Ruth Orkin en Photo Poche : l’image entre en mouvement

Pour la rentrée, la collection Photo Poche s’offre un nouvel opus consacré au travail trop méconnu de Ruth Orkin. Née en 1920, elle a rapidement délaissé les plateaux de cinéma pour créer une œuvre photographique unique en son genre, influencée de toutes parts et remarquable à de nombreux égards.

Fidèle à son format et à ses traditionnelles 144 pages, ce Photo Poche nous permet de découvrir de belles reproductions en noir et blanc et certaines en couleur, éclairées par une introduction d’Anne Morin.

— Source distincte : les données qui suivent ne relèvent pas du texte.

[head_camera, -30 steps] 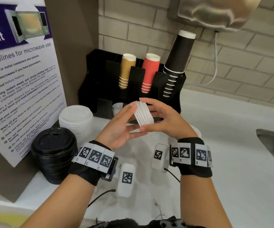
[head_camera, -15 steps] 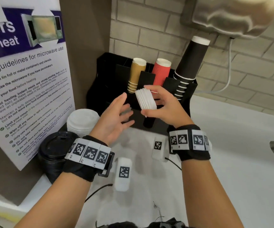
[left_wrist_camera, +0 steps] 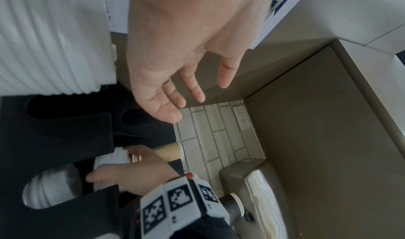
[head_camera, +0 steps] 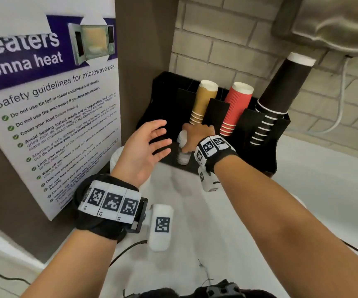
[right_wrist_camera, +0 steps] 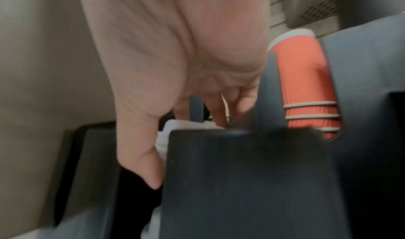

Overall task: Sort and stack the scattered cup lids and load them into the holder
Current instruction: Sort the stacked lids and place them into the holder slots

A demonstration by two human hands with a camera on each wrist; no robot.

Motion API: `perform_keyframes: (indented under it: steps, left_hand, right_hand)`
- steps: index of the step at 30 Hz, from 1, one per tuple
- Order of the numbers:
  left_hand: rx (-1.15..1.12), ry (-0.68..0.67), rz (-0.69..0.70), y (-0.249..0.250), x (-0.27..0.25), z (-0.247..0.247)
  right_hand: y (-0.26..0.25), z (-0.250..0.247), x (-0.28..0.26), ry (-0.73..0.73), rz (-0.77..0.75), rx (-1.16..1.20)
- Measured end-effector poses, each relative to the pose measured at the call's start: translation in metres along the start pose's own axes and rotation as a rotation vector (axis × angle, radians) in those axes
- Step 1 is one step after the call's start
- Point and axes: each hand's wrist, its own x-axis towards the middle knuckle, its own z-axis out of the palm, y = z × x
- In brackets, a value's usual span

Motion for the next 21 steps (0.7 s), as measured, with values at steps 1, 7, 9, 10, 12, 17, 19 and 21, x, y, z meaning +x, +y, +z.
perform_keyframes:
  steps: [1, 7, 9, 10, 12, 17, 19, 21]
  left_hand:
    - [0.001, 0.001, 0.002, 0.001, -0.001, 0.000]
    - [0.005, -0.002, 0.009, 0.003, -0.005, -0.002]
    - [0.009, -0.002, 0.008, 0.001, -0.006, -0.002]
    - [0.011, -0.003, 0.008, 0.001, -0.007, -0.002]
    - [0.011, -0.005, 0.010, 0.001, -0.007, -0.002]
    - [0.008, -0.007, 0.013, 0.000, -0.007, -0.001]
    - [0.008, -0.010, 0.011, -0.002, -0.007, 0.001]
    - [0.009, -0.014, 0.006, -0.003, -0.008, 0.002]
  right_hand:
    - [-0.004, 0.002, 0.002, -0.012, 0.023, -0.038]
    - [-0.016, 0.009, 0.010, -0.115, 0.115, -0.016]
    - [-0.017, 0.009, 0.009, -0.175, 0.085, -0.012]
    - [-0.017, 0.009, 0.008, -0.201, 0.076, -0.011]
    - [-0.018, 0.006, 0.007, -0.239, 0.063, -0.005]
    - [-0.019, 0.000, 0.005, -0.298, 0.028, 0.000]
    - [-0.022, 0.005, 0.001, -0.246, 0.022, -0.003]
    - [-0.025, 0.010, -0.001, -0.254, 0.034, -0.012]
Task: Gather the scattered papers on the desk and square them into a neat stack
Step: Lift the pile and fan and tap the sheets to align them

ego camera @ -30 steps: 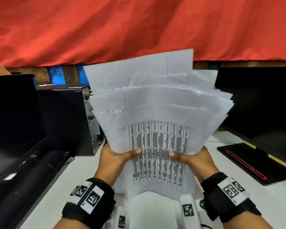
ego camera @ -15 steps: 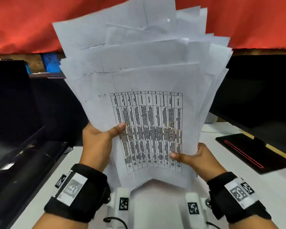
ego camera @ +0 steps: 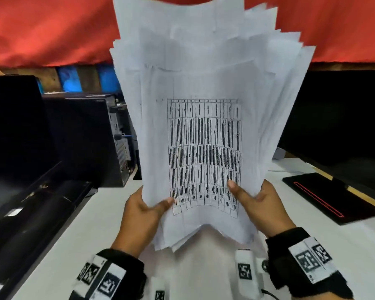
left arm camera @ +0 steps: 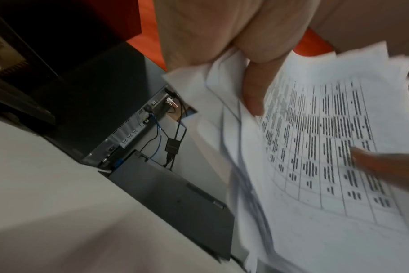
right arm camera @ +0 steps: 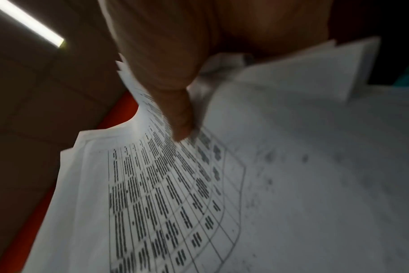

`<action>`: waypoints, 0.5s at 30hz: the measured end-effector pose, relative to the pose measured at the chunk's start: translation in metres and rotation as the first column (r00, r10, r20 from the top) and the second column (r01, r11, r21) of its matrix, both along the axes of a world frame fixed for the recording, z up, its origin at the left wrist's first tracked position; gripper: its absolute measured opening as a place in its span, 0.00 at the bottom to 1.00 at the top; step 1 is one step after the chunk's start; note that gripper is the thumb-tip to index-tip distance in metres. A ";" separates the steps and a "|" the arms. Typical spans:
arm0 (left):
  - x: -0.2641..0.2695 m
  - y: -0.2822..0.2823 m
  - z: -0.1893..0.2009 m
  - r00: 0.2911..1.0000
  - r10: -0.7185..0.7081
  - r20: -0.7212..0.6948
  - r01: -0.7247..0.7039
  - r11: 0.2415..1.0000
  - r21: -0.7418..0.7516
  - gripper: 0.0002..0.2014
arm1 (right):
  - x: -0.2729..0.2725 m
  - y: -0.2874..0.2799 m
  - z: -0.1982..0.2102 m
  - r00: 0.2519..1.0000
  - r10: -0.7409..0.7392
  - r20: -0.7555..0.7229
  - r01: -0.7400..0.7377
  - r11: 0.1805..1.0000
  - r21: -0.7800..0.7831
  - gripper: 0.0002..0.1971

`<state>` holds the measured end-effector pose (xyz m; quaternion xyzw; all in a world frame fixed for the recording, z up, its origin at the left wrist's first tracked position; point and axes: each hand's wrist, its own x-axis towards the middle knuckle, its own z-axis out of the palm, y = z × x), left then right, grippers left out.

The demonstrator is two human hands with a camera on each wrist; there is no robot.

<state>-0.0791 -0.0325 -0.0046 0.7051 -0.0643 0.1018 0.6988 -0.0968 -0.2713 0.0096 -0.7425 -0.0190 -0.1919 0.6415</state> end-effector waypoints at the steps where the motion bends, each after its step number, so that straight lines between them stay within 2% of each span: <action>1: -0.001 0.002 0.004 1.000 -0.009 0.005 0.009 1.000 -0.018 0.13 | -0.001 -0.003 0.002 0.999 0.049 -0.012 -0.050 0.999 -0.009 0.13; 4: -0.003 0.015 0.016 0.998 -0.050 0.026 0.051 0.997 -0.050 0.15 | -0.005 -0.023 0.000 0.964 0.253 -0.085 -0.240 0.961 0.139 0.29; 6: -0.006 0.020 0.021 0.996 -0.087 0.032 0.089 0.995 -0.048 0.16 | -0.009 -0.031 -0.006 0.938 0.320 -0.131 -0.293 0.937 0.190 0.30; 8: -0.008 0.021 0.023 0.994 -0.110 0.023 0.111 0.993 -0.046 0.15 | -0.011 -0.030 -0.013 0.945 0.301 -0.129 -0.262 0.930 0.257 0.28; 11: -0.011 0.024 0.016 0.978 -0.200 -0.066 0.192 0.975 -0.109 0.18 | -0.010 -0.027 -0.022 0.970 0.222 -0.103 -0.174 0.922 0.347 0.39; 12: -0.013 0.026 0.013 0.962 -0.247 -0.119 0.233 0.966 -0.115 0.19 | -0.009 -0.028 -0.023 0.978 0.183 -0.097 -0.138 0.926 0.352 0.38; 13: -0.015 0.028 0.007 0.939 -0.293 -0.178 0.278 0.955 -0.104 0.21 | -0.008 -0.027 -0.023 0.985 0.144 -0.092 -0.103 0.931 0.351 0.32; 15: -0.020 0.030 -0.006 0.898 -0.350 -0.267 0.347 0.936 -0.059 0.26 | -0.009 -0.026 -0.021 0.992 0.079 -0.096 -0.043 0.942 0.332 0.13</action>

Bicyclette sur une colline à San Francisco, série Bicycle Trip, 1939
© Actes Sud, 2023, Ruth Orkin Photo Archive

D’abord, le cinéma, et le désir qu’éprouve Ruth Orkin d’y faire une carrière. Nous sommes alors dans la première moitié du 20e siècle, un temps où l’industrie hollywoodienne n’est pas très encline à intégrer les femmes au tableau autrement qu’en qualité d’assistantes. Face à ce constat, Ruth Orkin opère un pas de côté : la photographie peut, elle aussi, raconter des histoires.

Albert Einstein lors d’un déjeuner à Princeton, Princeton, 1955
© Actes Sud, 2023, Ruth Orkin Photo Archive

Bien qu’elle soit fixe, la photographie n’en est pas immobilisée pour autant et, parce que sa pratique est ici particulièrement influencée par le cinéma, du mouvement peut être instauré et suscité par diverses « méthodes ». Sans doute qu’il aurait trop facile de créer une impression de mouvement avec un simple flou qui laisse une traînée ; Ruth Orkin se démarque alors par sa finesse en empruntant d’autres registres et techniques au médium cinématographique.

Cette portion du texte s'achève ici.